PEAK HALYARD. Used to haul the peak of the gaff into position. Ever since Robinetta got new and larger sails she has used a PEAK HARDENER, which is a second pair of blocks at the (normally) standing end of the peak halyard which give extra purchase and allow the peak to be set more easily.

PIN RAIL. A length of wood or metal with holes to hold belaying pins. Robinetta's are wood and she has four in the cockpit, and one on the foredeck.

PREVENTER. A short rope tied around the boom a third of the way along. This is then clipped onto a chain plate to stop the boom swinging across to the other side of the boat without warning.

REACHING SAIL. This is Robinetta’s largest foresail. It is set on the end of the bowsprit in place of the jib in very light winds from astern, and is actually a second hand spinnaker.

REEF. Make the main sail smaller. We do this on Robinetta by rolling the sail round the boom, which rotates on a roller controlled by a rope and pulley system coming back to the cockpit.

ROBANDS. Short lengths of rope used to tie the head of the mainsail to the gaff.

SHEETS. Ropes which run to the corners of the sails, and allow them to be pulled in or let out.

SHROUDS. Four wire ropes that run from the top of the mast to the chain plates. They hold the mast vertical. They are sheathed in plastic to reduce the wear on any sails that come into contact with them.

SPARE HALYARD. A rope with eye splices on each end, which are shackled together to make a continuous loop. This runs up to the top of the mast and is not committed to any one purpose. We frequently use it to hoist an anchor light.

STAY SAIL. A sail hoisted up the forestay. Robinetta has a CLUB FOOTED staysail, which is lashed to a spar (the club foot) and self tacks on a horse forward of the mast.

STEAMING LIGHT. An all round white light set above the running lights when motoring.

TACKING. Turning by putting the bow of the boat through the wind. The sails are then set on the other side of the boat. 
 
THROAT HALYARD. Used to pull the gaff saddle up the mast.

TOPPING LIFT. Used to hold up the stern end of the boom. Robinetta has a pair of these, which are used with the lazy jacks

TOPSAIL HALYARD. A thin strong line that was once used to pull Robinetta’s topsail up. Since she no longer has a topsail its main use is now as a safety line when Alison goes up the mast. It is also used as the reaching sail halyard.

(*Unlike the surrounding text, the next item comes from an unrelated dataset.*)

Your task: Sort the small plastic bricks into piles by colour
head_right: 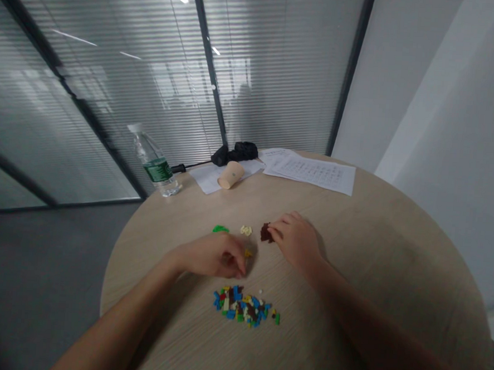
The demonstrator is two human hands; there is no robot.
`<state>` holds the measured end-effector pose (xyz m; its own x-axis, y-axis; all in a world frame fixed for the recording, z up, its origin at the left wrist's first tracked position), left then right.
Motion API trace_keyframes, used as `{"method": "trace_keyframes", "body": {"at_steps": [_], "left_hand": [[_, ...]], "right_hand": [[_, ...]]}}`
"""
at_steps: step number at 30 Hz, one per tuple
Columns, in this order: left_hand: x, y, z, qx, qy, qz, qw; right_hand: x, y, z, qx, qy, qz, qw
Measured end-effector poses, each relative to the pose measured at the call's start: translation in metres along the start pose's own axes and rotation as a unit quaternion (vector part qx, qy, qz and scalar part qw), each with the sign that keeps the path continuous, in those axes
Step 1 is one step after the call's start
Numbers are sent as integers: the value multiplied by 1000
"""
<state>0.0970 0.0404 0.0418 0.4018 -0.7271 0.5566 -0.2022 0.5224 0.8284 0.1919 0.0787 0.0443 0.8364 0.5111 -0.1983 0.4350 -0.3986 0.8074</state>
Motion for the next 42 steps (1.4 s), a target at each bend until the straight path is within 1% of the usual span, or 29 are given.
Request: {"method": "trace_keyframes", "body": {"at_steps": [3,6,9,13,19,24,28,30,31,32,34,35,36,38,40,42], "left_hand": [[1,-8,0,-20,-6,27,999],[4,-11,-1,-22,-14,37,999],[5,-13,-1,-35,-16,24,999],[5,-17,-1,-56,-23,1,998],[7,-17,-2,-49,-30,-13,998],[9,-12,-2,-30,-17,-14,999],[13,-10,-3,-21,-27,-16,999],[13,-11,-3,-23,-29,-16,999],[12,-12,-3,-24,-26,-15,999],[10,-13,-4,-25,-24,-15,999],[9,-13,-3,-25,-22,-18,999],[8,-12,-3,-22,-21,-21,999],[7,-11,-3,-17,-19,-25,999],[5,-6,-2,-3,-10,-39,999],[2,0,-2,13,3,-61,998],[-1,6,-1,29,14,-84,996]], "right_hand": [[-1,9,0,17,-9,-11,1000],[-4,17,1,30,-7,-18,999],[-7,21,3,37,-3,-23,999],[-10,22,4,35,3,-25,999],[-13,22,4,37,14,-32,999],[-18,22,5,44,19,-43,998],[-18,23,5,35,15,-64,997],[-23,22,6,-4,32,-108,994],[-28,19,7,-43,48,-141,988],[-35,15,10,-90,67,-178,978],[-52,4,21,-202,100,-240,944],[-58,2,26,-230,107,-260,932],[-63,1,29,-247,111,-274,923],[-69,-1,34,-263,116,-295,911],[-72,-4,37,-273,117,-307,904],[-73,-7,37,-278,108,-308,903]]}}
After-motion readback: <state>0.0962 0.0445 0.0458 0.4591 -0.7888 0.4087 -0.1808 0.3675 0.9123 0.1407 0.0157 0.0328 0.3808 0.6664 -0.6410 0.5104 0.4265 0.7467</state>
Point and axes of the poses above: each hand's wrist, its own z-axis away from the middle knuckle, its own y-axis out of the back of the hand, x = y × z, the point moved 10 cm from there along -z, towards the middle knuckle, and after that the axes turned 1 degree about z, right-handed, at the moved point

TRAVELLER. A metal hoop covered in leather that runs along the bowsprit to pull the foot of the jib into position.

TRICING LINE. A piece of rope used to pull the bobstay out of the way. Normally used to stop the anchor chain or a mooring line rubbing against the bobstay. 
 
WYKEHAM-MARTIN GEAR. Used to roll the jib up when it is not wanted any more. It makes raising, lowering, and changing jibs much easier.